WORK TASK:
Below is a listing; reproduce exactly its lines from the one containing "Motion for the" to its last line, both ends kept, and no other lines.

----------------------------------------

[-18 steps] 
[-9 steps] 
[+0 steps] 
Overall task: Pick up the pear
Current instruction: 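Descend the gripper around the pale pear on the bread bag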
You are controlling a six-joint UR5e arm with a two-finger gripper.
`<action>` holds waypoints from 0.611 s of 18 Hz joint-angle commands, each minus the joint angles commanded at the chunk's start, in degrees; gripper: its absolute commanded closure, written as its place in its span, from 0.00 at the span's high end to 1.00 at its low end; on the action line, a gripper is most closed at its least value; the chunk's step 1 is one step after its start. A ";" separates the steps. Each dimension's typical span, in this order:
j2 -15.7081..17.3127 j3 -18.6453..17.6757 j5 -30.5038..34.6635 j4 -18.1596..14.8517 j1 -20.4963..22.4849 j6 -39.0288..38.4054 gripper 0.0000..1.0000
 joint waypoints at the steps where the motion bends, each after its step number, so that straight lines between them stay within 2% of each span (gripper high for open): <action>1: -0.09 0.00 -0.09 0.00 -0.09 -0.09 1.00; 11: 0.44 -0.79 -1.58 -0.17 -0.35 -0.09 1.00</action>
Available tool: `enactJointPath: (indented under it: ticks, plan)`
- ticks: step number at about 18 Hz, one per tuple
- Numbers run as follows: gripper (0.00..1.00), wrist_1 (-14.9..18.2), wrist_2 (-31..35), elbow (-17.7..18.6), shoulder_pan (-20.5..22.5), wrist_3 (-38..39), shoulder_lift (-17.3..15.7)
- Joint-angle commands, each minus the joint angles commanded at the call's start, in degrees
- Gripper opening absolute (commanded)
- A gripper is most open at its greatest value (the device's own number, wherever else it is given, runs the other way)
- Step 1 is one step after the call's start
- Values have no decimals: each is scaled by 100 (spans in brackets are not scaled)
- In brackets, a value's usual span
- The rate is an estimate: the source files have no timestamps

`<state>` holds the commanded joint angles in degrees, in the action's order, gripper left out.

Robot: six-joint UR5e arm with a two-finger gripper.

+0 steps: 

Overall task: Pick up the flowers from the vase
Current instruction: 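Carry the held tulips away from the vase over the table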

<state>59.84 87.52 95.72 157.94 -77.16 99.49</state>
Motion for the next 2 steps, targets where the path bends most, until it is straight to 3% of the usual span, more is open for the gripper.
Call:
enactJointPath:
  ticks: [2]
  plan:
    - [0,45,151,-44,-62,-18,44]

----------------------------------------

TASK OUTPUT:
Motion for the next 2 steps, targets where the path bends most, until it is straight to 3% of the usual span, more is open for the gripper.
Call:
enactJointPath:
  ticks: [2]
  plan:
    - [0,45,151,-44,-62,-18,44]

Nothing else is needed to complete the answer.